WORK TO BE COMPLETED — Write out the whole listing again, exactly.

GIVEN DATA —
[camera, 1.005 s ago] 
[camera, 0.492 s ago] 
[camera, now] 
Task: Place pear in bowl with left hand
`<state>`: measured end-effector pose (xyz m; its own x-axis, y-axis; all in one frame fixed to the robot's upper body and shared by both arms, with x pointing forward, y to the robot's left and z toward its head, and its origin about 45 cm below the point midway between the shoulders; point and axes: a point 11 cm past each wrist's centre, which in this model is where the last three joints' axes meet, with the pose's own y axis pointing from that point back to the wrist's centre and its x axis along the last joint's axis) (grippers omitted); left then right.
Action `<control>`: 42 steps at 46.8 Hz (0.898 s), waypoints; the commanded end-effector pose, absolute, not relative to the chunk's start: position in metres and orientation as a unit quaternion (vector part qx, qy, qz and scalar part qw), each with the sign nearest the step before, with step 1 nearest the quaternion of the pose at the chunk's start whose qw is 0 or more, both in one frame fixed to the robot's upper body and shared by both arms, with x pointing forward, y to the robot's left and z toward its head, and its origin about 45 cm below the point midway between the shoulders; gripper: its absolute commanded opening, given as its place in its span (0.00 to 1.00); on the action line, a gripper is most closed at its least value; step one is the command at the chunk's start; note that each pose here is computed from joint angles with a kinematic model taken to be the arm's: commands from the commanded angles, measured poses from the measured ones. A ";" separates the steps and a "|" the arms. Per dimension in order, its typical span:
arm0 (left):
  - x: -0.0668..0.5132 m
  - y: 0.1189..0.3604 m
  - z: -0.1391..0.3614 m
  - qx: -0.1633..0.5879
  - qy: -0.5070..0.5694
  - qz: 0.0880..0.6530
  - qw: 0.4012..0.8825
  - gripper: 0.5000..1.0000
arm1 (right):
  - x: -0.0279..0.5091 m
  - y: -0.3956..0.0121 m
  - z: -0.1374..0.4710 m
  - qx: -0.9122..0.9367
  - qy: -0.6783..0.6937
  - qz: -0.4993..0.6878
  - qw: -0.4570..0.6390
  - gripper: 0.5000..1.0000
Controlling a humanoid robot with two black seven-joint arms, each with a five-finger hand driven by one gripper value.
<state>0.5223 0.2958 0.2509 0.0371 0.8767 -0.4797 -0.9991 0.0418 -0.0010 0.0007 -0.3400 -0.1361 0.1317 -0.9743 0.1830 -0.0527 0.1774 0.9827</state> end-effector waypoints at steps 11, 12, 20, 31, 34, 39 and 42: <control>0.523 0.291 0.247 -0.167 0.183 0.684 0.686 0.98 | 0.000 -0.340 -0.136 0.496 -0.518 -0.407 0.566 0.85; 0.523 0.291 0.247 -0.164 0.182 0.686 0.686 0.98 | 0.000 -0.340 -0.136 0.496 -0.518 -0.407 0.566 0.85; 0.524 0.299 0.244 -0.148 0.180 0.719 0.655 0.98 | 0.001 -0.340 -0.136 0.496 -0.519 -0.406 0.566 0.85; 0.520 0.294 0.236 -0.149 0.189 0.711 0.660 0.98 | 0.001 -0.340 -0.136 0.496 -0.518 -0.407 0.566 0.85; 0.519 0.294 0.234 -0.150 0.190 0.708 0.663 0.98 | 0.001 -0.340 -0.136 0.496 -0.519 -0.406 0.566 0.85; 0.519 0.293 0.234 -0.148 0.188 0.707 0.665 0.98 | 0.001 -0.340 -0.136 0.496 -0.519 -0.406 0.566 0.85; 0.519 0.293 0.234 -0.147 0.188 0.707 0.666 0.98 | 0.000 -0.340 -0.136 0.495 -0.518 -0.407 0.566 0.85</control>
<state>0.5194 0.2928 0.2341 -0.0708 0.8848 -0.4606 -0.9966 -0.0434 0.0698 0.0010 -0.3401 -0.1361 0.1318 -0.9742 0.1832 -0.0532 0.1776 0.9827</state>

RESULT FOR THIS EXERCISE —
[camera, 1.005 s ago] 
[camera, 0.492 s ago] 
[camera, now] 
Task: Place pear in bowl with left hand
`<state>`: measured end-effector pose (xyz m; its own x-axis, y-axis; all in one frame fixed to the robot's upper body and shared by both arms, with x pointing forward, y to the robot's left and z toward its head, and its origin about 45 cm below the point midway between the shoulders; point and axes: a point 11 cm past each wrist's centre, which in this model is where the last three joints' axes meet, with the pose's own y axis pointing from that point back to the wrist's centre and its x axis along the last joint's axis) (grippers omitted); left then right.
Action `<control>`: 42 steps at 46.8 Hz (0.898 s), waypoints; the commanded end-effector pose, absolute, not relative to the chunk's start: position in metres and orientation as a unit quaternion (vector part qx, qy, qz and scalar part qw), each with the sign nearest the step before, with step 1 nearest the quaternion of the pose at the chunk's start whose qw is 0 or more, both in one frame fixed to the robot's upper body and shared by both arms, with x pointing forward, y to the robot's left and z toward its head, and its origin about 45 cm below the point midway between the shoulders; gripper: its absolute commanded opening, given as its place in its span (0.00 to 1.00); on the action line, a gripper is most closed at its least value; step one is the command at the chunk's start; note that each pose here is computed from joint angles with a kinematic model taken to be the arm's: commands from the commanded angles, measured poses from the measured ones. A ";" separates the steps and a "|" the arms. Per dimension in order, its typical span:
arm0 (left):
  - x: -0.0668..0.5132 m
  - y: 0.1189..0.3604 m
  - z: -0.1391..0.3614 m
  - qx: -0.1633..0.5879
  - qy: -0.5070..0.5694
  - qz: 0.0880..0.6530
  - qw: 0.4012..0.8825
  - gripper: 0.5000..1.0000
arm1 (right):
  - x: -0.0279..0.5091 m
  - y: -0.3956..0.0121 m
  - z: -0.1374..0.4710 m
  - qx: -0.9122..0.9367
  - qy: -0.6783..0.6937
  - qz: -0.4993..0.6878
  - qw: -0.4570..0.6390
  - gripper: 0.5000..1.0000
Controlling a humanoid robot with two black seven-joint arms, each with a five-finger hand driven by one gripper value.
<state>0.5223 0.2958 0.2509 0.0371 0.8767 -0.4797 -0.9991 0.0418 -0.0010 0.0007 -0.3400 -0.1361 0.1317 -0.9743 0.1830 -0.0527 0.1774 0.9827</state> end-effector waypoints at steps 11, 12, 20, 31, 34, 39 and 42: <control>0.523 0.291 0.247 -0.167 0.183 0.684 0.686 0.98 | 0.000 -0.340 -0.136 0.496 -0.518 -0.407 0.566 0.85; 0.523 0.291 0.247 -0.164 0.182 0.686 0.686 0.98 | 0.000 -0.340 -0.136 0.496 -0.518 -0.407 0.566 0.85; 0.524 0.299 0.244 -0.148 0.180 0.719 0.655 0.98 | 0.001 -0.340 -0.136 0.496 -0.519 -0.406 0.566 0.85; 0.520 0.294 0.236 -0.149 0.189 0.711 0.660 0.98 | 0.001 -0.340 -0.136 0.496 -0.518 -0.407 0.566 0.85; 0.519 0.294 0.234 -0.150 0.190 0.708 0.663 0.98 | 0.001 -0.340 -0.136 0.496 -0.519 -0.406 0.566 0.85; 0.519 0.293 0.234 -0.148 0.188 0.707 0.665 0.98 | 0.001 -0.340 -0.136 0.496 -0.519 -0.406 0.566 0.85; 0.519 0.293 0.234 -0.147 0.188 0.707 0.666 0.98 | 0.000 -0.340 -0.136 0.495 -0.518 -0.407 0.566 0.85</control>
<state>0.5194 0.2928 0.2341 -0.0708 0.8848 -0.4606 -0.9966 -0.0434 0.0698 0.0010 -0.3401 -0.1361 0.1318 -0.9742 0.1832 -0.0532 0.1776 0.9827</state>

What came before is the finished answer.